Obamacare website’s facade is 90 percent fixed

The Obama administration claims that it has achieved its goal of making the Obamacare website work “for the vast majority of users.” Specifically, the administration asserts that the website will allow those who log-in to move through its registration process 90 percent of the time, up from 40 percent in October.

Does this mean that the website is fixed? I don’t think so.

First, 90 percent fixed doesn’t mean fixed. If Power Line crashed 10 percent of the time on our readers, we would consider the site broken.

More importantly, the administration’s 90 percent figure, even if believed, pertains only to working one’s way through the interface process. Successful completion of that process does not equal successfully obtaining insurance coverage.

The New York Times explains:

The problem is that the systems that are supposed to deliver consumer information to insurers still have not been fixed.
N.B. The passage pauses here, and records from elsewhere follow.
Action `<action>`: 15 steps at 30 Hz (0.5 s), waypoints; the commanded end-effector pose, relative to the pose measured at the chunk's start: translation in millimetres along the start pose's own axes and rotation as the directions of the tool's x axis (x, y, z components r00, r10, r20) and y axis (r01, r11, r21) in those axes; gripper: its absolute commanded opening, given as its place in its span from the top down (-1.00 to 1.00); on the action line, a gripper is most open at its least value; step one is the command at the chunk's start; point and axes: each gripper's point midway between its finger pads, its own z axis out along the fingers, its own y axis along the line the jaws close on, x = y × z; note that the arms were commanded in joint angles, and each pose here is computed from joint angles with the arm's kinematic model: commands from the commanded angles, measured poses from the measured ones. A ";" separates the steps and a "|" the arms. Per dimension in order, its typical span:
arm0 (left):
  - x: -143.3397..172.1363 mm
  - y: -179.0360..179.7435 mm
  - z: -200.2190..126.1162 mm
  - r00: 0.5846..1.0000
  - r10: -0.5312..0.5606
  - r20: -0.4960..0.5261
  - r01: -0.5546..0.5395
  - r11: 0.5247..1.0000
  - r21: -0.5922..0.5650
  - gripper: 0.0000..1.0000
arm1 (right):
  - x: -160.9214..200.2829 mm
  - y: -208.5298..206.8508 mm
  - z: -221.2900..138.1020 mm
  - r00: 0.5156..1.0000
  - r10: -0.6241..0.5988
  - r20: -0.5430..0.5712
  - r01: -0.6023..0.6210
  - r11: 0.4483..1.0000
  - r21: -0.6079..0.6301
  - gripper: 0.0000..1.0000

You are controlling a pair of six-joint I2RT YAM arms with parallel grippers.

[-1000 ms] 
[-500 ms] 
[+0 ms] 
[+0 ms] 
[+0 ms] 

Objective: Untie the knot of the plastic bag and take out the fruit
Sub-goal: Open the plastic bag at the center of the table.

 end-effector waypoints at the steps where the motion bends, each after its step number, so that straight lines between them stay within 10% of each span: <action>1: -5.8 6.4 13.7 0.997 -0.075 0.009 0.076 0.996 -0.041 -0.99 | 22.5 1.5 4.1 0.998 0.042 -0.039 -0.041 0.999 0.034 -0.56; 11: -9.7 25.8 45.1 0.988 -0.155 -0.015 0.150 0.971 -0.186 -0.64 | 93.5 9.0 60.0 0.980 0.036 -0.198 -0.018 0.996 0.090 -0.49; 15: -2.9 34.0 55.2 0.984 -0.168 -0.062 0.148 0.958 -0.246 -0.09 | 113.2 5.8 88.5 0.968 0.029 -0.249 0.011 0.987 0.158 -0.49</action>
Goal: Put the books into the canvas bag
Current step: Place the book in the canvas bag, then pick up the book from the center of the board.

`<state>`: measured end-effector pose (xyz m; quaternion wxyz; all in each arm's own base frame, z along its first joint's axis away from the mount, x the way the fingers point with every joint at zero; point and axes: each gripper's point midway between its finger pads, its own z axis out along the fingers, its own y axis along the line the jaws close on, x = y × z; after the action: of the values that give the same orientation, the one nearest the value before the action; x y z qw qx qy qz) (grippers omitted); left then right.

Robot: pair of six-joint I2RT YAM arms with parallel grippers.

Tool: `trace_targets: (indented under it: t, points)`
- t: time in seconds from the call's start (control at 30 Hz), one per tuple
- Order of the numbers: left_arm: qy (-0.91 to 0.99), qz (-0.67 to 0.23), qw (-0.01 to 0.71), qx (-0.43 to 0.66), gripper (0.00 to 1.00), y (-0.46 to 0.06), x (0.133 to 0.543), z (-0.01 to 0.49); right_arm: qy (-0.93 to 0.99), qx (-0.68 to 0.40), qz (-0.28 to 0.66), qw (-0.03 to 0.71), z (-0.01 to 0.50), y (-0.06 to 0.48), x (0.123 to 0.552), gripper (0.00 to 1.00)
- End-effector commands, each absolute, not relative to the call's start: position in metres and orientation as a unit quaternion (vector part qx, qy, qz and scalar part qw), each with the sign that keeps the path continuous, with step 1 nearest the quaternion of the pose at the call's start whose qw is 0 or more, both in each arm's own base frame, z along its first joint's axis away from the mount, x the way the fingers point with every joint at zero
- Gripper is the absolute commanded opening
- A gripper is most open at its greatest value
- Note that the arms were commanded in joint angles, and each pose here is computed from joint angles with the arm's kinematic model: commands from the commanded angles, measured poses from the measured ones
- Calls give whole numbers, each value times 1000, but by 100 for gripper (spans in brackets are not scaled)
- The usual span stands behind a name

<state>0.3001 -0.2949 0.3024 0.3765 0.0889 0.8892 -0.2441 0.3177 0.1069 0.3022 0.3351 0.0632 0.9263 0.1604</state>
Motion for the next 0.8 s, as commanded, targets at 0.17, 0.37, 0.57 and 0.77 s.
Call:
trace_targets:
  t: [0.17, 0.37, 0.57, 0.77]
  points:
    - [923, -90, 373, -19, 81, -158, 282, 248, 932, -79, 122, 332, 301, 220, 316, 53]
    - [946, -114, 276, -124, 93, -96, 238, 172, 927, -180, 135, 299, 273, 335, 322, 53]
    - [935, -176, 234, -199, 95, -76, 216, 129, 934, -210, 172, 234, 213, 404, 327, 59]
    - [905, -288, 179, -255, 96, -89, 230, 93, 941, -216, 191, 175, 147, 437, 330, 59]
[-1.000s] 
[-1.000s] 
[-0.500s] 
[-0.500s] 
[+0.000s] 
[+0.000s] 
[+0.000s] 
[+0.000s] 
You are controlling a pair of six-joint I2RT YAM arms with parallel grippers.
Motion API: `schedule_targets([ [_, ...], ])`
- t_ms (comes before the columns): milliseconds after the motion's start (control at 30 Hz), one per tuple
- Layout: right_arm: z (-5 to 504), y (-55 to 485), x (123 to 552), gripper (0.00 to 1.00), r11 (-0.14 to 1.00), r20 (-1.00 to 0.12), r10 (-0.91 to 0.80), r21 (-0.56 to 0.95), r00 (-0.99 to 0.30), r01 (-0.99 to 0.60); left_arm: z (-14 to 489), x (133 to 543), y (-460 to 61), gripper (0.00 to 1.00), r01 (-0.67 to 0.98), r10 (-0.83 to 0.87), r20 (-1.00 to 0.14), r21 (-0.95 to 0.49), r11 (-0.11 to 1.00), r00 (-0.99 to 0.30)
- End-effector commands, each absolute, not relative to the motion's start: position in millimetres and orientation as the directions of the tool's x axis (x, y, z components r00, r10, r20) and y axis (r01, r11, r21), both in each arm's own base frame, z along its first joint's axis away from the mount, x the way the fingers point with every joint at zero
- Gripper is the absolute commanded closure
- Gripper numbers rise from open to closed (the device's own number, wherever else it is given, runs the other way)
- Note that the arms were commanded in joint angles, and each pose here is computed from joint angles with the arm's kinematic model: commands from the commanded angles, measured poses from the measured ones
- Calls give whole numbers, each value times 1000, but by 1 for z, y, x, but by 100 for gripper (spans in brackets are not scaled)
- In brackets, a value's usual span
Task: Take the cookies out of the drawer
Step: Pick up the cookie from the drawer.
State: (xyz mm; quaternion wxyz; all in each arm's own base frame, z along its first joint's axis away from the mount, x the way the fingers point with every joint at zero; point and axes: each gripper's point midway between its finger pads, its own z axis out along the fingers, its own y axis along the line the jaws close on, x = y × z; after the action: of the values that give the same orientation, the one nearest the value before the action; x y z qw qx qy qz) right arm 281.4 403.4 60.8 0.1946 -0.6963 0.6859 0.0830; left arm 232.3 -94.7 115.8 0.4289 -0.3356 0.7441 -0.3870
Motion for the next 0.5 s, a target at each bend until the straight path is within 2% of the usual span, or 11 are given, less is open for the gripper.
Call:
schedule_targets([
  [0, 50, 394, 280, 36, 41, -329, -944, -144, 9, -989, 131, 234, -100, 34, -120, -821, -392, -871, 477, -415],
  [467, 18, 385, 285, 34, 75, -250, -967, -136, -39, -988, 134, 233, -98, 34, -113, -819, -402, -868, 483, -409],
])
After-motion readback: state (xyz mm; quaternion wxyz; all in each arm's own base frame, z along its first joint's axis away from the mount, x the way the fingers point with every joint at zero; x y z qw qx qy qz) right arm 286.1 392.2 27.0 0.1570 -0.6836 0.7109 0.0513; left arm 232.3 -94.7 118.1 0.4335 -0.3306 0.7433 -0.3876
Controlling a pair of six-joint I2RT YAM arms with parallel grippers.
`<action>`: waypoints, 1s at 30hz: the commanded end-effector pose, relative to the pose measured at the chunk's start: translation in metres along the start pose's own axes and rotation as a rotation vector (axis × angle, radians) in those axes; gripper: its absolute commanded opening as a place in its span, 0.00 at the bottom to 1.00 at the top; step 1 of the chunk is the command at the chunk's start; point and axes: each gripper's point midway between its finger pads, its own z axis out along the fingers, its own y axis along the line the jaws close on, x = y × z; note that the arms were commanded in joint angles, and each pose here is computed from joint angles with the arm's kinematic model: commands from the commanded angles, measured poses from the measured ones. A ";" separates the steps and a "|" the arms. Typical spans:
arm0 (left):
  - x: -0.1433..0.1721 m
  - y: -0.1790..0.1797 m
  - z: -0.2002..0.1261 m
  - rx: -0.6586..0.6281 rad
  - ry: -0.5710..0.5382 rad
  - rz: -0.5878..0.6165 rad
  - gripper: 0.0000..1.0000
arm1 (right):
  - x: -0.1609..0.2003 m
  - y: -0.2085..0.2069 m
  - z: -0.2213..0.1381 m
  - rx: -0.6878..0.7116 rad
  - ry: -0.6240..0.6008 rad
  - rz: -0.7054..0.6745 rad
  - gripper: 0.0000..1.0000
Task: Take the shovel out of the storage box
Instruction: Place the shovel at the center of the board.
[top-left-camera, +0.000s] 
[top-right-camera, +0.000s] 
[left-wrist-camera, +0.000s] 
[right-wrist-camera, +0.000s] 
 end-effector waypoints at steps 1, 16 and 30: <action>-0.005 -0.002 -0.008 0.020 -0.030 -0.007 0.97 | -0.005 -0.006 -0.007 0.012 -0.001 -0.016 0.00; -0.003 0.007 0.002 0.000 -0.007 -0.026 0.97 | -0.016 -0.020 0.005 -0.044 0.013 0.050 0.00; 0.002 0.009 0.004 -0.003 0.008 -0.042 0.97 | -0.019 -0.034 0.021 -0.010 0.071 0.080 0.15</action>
And with coverage for many people scheduled to begin in just 30 days, insurers are worried the repairs may not be completed in time.

“Until the enrollment process is working from end to end, many consumers will not be able to enroll in coverage,” said Karen M. Ignagni, president of America’s Health Insurance Plans, a trade group.

The administration, then, has fixed (to some extent) the facade of Obamacare — like the exterior one sees of a building — but not its insides. This fix may end some of the late night television jokes, but it doesn’t solve the underlying issue of obtaining insurance one can use. As such, it only defers, probably not for long, the frustration of a great many consumers.

Again from the Times:

Some insurers say they have been deluged with phone calls from people who believe they have signed up for a particular health plan, only to find that the company has no record of the enrollment. Others say information they received about new enrollees was inaccurate or incomplete, so they had to track down additional data — a laborious task that will not be feasible if data is missing for tens of thousands of consumers.

In still other cases, insurers said, they have not been told how much of a customer’s premium will be subsidized by the government, so they do not know how much to charge the policyholder. . . .

Insurers said they had received calls from consumers requesting insurance cards because they thought they had enrolled in a health plan through the federal website, but the insurers said they had not been notified.

“Somehow people are getting lost in the process,” the insurance executive said. “If they go to a doctor or a hospital and we have no record of them, that will be very upsetting to consumers.”

Times reporters and Robert Pear and Reed Abelson say, perhaps with a touch of snark, that “in effect, the administration gave itself a passing grade” on its website fix. I doubt those who discover that, despite their successful navigation of the website, there is no record of them having insurance will grade the administration so generously.